Wednesday, November 29, 2006
Industry Note: Why Yahoo is the New AOL, Or The Anatomy of Strategy Decay
If you haven't read the Peanut Butter Memo/Manifesto, you should.
It's not just a deeply felt, shot through the heart cry of corporate Bon Jovi style pain. It's a mini case study in how not to...everything in the post-network economy - a mini case study of what strategy decay in the post-network economy looks, smells, feels, and tastes like.
I've argued for a long time that Yahoo is the new AOL. The strategic and organizational parallels to AOL circa 2001 are eerie.
Siloed organization, creating enormous inertia? Check.
Lack of vision, insight, and direction at the top? Check.
Too many bright people in the middle, tussling over a shrinking pie? Check.
A fundamental misunderstanding of what the business, economics, and dynamics really are? Check.
A deep-seated fear of ruffling the feathers of the Golden Goose (ie, home page)? Check.
I could go on, but it would be belabouring the point.
Which is that there's a deeper truth in this parable of the convergence in strategy decay of two very different companies (remember, Yahoo was born in typical freewheeling Valley fashion, whereas AOL was beancounterville from the beginning).
That's that the next set of consumer industries demand a fundamentally different kind of firm - one whose DNA has been renewed and reshaped by markets, networks, and communities.
Though Yahoo pays lip service to them, they are nowhere to be found in it's DNA (contrast for a sec with Google).
And, ultimately, this - the stale, tired industrial DNA of the last century, utterly out of sync with the radically new kind of firm the post-network economy demands - is the cause of all the problems (not the stuff in the Peanut Butter Manifesto, though there are tantalizing glimmers of this in there).
And - yeah, I told them all this a very long time ago; they don't listen to punks like me :)
Comments:
Good post. Reuters suffered from this same fate in the 90s. An extra ingredient that is critical to the mix is a cash cow business that keeps going strongly while your culture decays around you. Too many bright people in the middle was one of the biggest problems at Reuters.
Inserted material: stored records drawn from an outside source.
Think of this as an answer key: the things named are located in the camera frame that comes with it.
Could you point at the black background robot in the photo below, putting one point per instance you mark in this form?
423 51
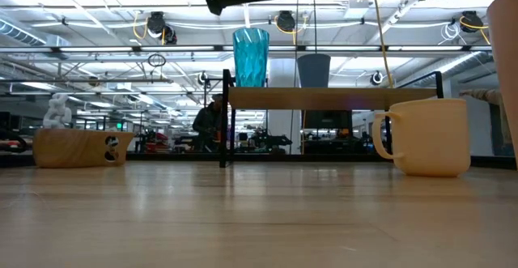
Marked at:
269 140

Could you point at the teal faceted plastic tumbler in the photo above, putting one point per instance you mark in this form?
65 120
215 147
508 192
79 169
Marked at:
251 57

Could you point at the cream ceramic mug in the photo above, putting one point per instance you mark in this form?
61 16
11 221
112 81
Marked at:
433 138

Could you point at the long ceiling light bar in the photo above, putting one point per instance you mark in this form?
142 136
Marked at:
101 49

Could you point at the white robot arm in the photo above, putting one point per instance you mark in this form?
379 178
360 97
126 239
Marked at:
56 112

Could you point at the wooden shelf with black frame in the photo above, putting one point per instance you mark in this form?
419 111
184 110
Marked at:
323 98

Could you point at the person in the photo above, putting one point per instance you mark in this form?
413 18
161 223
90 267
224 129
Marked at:
206 122

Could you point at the black metal table frame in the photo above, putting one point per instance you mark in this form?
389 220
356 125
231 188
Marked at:
174 157

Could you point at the peach tall plastic tumbler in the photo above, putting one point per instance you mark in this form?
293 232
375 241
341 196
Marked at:
506 77

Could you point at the silver ceiling duct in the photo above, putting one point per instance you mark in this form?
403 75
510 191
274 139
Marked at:
20 33

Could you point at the black monitor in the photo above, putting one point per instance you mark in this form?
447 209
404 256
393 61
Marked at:
328 119

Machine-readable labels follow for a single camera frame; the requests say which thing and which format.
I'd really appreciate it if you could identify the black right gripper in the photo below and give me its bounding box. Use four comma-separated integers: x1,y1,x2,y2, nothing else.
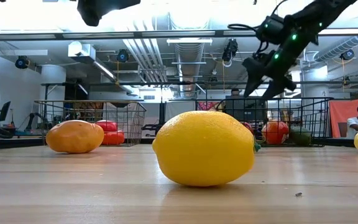
242,42,298,100

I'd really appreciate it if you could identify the red tomato with green calyx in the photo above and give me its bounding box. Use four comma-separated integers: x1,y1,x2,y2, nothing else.
242,121,255,135

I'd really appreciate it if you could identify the orange persimmon with green calyx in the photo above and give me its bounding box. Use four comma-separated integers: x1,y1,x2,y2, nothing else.
261,120,290,146

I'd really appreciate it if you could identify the dark green lime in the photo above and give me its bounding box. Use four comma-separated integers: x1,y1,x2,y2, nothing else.
289,126,313,146

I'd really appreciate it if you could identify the yellow lemon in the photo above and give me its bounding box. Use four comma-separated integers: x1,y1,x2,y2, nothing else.
152,110,262,187

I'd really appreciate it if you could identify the orange-red carrot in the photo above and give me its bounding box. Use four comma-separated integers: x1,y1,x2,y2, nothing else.
101,130,126,146

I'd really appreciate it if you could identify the orange bumpy round produce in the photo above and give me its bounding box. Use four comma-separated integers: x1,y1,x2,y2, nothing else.
45,119,105,154

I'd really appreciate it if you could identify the dark background monitor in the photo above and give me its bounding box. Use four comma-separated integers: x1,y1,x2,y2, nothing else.
224,95,267,122

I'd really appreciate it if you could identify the black hanging ceiling device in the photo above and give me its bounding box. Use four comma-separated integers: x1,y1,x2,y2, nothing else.
221,39,239,62

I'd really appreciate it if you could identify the white ceiling unit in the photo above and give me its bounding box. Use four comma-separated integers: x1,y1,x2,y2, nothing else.
67,40,96,62

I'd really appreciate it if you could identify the long ceiling light fixture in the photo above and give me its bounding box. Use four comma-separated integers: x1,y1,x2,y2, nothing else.
91,58,117,82

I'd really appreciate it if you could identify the colourful patterned cloth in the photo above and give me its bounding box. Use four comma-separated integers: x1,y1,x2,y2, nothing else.
196,101,225,112

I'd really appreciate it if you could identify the orange cloth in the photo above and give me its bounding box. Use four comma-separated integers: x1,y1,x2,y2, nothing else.
329,98,358,140

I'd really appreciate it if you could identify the white linear ceiling light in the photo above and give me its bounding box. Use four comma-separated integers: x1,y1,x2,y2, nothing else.
166,37,213,46

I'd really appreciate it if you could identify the white background cloth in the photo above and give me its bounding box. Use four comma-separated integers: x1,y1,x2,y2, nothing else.
165,101,198,125

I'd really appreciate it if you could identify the small black background monitor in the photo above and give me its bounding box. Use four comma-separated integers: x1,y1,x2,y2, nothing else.
0,100,12,122

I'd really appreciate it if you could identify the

I'm not so sure that Google has the answers now though. I think success in 21C will come to those whose cultures delegate authority to the edge and maximise agility. I don't see that at all at Google.
Your check list equally describes countless other companies as well as whole industires--such as US telecom.
While AOL fizzled, Verizon keeps pluging along.
So if Yahoo! fits the checklist why would it end up like AOL rather than Verizon??
Excellent observations. Yet, in this article "Yahoo Builds 'Brand Universes,' Asks for Zero Ad Dollars" found at http://www.mediabuyerplanner.com/2006/11/30/yahoo-builds-brand-universes-asks-for-zero-ad-dollars where in the coming months, Yahoo will begin rolling out the first set of what it calls "brand universes" - dedicated areas on Yahoo for fans of a movie or product to congregate, share and connect with each other, reports Adweek (via MarketingVox). Is this not delegating to the edge?
/
I agree entirely. It has always puzzled me why yahoo engage so poorly with their users and seem to maintain a centralised approach to new product R&D (ala Microsoft) rather than create a tighter feedback loop with their communities. I have used myYahoo as my primary homepage/email/RSS aggregator for 7 years and in the last 2 months have been sorely tempted to try the Google suite of services due to frustrations with Yahoo (althought the new email client is very good).
Yahoo is the "Old" AOL. AOL seems to be quite on track these days.